Margaret Lee passed a fob key in a tacky plastic case.
Then they were into the descent. It was too dark to see the exoskeleton of the Burj Dubai, the tallest building in the world, still studded with building cranes. The sixteen-lane highways rose invisibly out of the desert and drove straight into the sea. The Afghan ambassador lifted his hands, two puppets engaged in silent dialogue, and she saw he was praying.

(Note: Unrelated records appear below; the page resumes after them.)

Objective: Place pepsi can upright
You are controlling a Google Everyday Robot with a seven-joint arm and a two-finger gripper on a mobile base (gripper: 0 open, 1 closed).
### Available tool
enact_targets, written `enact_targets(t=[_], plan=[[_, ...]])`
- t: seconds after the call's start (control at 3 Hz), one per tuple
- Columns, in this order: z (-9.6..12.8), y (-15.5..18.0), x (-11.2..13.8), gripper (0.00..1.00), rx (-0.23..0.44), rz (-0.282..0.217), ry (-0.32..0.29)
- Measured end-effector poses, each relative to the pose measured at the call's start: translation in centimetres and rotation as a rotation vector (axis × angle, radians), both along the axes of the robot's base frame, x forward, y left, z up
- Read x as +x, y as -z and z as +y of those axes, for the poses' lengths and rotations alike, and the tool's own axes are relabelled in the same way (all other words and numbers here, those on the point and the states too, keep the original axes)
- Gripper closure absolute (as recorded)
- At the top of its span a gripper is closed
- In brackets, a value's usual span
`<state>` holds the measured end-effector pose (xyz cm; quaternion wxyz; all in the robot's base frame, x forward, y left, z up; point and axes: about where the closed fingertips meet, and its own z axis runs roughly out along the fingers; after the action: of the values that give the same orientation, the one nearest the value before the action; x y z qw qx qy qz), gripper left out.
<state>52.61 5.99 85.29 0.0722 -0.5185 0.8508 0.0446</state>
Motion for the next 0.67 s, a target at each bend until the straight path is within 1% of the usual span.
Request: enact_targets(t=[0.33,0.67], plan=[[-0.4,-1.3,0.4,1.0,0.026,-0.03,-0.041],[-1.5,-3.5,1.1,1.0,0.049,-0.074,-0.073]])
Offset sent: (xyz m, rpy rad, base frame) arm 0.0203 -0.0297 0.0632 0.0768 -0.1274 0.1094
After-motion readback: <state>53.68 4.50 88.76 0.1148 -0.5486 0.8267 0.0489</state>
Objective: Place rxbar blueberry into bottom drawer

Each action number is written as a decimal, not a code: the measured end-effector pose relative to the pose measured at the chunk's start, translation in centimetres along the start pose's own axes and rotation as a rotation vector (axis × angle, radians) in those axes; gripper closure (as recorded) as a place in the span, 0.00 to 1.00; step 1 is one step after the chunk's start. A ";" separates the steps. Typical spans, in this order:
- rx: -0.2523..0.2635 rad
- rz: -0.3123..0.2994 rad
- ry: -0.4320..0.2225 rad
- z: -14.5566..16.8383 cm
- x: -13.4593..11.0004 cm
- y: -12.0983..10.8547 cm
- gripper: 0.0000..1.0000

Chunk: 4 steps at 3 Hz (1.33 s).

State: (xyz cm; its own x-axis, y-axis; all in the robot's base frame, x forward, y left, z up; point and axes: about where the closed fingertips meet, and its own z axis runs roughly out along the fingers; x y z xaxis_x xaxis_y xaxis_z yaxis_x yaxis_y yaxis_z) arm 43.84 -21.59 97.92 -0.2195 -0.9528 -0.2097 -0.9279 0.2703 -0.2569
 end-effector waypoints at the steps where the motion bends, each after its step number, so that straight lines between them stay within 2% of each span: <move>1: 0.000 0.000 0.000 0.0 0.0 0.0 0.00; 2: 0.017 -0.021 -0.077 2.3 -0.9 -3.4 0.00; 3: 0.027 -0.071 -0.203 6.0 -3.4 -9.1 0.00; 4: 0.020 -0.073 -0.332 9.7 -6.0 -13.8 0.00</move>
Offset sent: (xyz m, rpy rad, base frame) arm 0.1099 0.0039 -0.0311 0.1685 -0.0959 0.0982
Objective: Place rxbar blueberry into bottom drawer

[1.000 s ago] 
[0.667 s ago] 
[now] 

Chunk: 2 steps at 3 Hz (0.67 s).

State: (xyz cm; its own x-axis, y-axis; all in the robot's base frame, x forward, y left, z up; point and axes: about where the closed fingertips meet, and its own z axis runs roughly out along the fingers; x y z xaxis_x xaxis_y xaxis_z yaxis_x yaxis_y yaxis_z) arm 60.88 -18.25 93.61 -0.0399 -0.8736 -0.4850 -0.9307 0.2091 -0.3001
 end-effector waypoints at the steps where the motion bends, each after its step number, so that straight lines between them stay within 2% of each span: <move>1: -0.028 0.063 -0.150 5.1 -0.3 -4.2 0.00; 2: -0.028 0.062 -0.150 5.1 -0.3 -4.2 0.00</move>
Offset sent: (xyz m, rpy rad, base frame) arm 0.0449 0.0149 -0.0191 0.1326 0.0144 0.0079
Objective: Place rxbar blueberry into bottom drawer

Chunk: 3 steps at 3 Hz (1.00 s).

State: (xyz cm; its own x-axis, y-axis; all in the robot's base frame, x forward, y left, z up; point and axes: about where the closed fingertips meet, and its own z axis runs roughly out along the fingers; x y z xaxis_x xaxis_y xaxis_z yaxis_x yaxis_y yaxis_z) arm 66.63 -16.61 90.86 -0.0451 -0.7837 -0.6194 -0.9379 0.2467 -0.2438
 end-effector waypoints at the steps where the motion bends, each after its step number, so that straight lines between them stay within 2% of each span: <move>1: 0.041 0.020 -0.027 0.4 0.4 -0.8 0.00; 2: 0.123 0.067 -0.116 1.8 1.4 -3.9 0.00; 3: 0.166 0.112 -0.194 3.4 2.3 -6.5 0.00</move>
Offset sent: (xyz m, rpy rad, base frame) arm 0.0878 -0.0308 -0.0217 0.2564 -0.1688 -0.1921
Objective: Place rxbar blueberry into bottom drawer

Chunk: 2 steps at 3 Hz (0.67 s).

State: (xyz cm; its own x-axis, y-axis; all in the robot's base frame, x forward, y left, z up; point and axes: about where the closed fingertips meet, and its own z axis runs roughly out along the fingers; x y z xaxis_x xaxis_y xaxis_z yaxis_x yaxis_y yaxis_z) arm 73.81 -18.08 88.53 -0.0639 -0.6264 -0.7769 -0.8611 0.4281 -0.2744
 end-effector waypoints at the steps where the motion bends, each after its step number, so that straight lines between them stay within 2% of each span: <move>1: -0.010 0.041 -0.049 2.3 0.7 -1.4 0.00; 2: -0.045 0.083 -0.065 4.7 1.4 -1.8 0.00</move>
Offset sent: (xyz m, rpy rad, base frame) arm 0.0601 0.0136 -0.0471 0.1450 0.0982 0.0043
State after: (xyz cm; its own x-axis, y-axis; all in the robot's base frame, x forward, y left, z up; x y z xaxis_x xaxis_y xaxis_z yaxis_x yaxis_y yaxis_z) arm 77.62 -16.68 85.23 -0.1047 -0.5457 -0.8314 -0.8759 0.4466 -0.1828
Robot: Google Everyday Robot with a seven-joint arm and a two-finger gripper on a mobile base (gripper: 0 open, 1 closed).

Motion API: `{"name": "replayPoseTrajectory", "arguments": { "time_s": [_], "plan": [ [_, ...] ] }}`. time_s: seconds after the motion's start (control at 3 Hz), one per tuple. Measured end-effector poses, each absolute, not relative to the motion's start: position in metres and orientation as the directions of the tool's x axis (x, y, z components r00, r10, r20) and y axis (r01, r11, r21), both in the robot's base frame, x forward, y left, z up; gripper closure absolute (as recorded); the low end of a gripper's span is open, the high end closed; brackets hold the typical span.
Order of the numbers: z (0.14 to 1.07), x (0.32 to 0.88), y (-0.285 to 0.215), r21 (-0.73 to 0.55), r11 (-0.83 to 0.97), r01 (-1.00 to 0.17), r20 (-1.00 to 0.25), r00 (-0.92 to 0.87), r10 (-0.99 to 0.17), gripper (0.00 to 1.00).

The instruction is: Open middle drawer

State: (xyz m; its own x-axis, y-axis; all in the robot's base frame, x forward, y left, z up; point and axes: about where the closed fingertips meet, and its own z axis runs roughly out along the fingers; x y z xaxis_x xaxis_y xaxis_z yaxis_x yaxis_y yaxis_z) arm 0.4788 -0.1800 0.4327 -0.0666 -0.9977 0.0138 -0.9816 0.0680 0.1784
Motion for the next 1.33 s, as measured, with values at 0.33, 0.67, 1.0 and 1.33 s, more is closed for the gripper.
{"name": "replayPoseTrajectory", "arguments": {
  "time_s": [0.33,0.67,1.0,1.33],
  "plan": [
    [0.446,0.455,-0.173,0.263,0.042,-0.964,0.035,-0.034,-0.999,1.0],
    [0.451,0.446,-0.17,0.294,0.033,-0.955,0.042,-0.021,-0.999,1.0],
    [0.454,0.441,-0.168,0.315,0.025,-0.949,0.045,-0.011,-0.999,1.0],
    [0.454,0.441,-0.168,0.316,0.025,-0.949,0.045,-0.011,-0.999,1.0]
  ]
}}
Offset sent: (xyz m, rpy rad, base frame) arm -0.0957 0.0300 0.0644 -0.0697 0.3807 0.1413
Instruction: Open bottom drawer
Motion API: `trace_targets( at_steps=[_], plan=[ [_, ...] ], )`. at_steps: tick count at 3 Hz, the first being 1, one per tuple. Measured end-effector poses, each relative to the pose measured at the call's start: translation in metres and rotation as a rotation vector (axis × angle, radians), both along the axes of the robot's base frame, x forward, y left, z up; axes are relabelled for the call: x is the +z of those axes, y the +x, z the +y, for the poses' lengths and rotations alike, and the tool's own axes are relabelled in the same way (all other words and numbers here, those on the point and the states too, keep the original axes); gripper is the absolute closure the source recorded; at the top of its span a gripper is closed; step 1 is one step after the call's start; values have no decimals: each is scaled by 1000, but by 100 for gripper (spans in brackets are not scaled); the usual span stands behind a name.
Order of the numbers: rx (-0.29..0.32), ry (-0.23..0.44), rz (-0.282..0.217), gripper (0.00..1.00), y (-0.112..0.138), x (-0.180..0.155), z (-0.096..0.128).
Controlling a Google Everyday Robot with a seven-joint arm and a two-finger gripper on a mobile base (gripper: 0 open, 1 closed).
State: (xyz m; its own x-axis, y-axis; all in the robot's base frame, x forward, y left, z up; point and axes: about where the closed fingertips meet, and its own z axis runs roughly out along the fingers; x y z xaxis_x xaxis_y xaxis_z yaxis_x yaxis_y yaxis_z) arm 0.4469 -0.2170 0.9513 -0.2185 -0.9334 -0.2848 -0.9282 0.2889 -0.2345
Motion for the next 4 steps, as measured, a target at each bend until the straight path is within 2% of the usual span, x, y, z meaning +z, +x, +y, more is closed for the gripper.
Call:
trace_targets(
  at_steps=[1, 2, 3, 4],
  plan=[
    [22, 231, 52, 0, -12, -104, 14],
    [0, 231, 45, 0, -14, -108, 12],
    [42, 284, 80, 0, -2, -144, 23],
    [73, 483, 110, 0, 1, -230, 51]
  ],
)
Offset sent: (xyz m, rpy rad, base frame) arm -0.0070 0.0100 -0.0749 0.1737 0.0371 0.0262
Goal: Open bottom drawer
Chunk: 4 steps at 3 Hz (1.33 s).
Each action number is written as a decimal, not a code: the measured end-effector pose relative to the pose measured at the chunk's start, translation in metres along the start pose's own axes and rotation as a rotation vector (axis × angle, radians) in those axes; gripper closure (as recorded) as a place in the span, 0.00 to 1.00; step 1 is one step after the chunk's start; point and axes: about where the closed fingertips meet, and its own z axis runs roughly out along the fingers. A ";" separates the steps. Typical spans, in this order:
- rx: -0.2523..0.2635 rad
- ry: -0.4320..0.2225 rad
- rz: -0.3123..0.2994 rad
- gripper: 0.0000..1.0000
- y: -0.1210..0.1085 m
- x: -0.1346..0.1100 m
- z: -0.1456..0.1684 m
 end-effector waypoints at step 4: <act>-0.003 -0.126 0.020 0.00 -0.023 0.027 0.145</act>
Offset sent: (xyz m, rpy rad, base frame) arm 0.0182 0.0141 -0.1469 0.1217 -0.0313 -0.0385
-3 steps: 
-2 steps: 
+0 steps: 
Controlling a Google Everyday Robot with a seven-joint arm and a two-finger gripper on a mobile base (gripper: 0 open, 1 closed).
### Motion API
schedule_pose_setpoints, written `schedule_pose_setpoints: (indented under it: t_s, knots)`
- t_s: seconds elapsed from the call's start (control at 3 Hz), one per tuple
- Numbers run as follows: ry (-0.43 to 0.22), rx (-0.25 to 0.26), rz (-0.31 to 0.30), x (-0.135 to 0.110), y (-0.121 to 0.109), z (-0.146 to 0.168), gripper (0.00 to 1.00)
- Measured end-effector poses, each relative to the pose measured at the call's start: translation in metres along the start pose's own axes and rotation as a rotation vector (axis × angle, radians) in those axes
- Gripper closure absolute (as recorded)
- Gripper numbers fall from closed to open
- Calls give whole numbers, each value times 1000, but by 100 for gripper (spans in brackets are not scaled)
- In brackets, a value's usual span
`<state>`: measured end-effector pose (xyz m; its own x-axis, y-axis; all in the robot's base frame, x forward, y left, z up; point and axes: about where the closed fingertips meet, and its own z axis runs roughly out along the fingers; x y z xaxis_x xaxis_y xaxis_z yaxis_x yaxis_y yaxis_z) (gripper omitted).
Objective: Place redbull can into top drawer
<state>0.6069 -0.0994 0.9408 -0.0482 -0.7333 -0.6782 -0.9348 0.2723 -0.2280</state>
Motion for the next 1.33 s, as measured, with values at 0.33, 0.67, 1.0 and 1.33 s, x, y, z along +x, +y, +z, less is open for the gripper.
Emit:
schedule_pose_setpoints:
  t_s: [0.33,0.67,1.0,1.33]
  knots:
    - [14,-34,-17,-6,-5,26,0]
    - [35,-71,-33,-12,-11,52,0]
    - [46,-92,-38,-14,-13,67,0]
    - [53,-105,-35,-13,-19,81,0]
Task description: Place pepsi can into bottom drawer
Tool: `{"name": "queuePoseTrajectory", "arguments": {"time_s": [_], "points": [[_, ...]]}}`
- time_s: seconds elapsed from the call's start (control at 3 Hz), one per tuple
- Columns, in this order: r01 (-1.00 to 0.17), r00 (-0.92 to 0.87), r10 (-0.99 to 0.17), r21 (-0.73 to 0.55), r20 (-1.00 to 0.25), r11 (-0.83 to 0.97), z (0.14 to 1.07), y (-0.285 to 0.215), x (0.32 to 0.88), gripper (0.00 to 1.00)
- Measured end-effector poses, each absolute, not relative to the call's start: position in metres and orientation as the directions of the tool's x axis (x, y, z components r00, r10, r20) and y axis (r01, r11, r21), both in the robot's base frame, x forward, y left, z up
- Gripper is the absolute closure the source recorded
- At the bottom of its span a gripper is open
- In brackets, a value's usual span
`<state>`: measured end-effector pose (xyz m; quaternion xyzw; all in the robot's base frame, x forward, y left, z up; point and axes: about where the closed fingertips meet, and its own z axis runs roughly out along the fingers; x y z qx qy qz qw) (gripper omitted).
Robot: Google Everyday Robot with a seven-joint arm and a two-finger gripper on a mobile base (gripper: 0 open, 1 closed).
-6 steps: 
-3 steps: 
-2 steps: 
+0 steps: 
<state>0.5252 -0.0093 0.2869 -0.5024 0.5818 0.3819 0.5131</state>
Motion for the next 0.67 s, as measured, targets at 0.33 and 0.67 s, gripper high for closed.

And then it was the middle of the night, two a.m., three, and she, son équipe and Jabar bade au revoir to the palm-pressing captain and his crew, to debark at the Camp Mirage supply depot and climb into full battle rattle, combat fatigues—eight-pound helmets and body armour weighing thirty-five pounds. She’d forgotten how heavy, literally, war could be. La guerre, c’est lourd. In the distance, while Dubai sparkled—a business dream, a Disneyland for the primarily blue-collar expat Indians—they were reminded by the base commander about military etiquette and told to follow their leader. Everyone stampeded the bathrooms, because the loos on the Herc were boot camp, a metal seat pronging out of a curtained semicircle. She used the satphone to call Niko and let him know she’d almost made it all the way to her final destination, but he didn’t answer his cell. She called Becky’s cell and Becky couldn’t talk because she was at the boys’ violin recital. This added to Lise’s cumulative list of concerns. They climbed into the looming ass of a C-130 Hercules; they were told that the same plane would be used for a ramp ceremony almost as soon as they landed at KAF.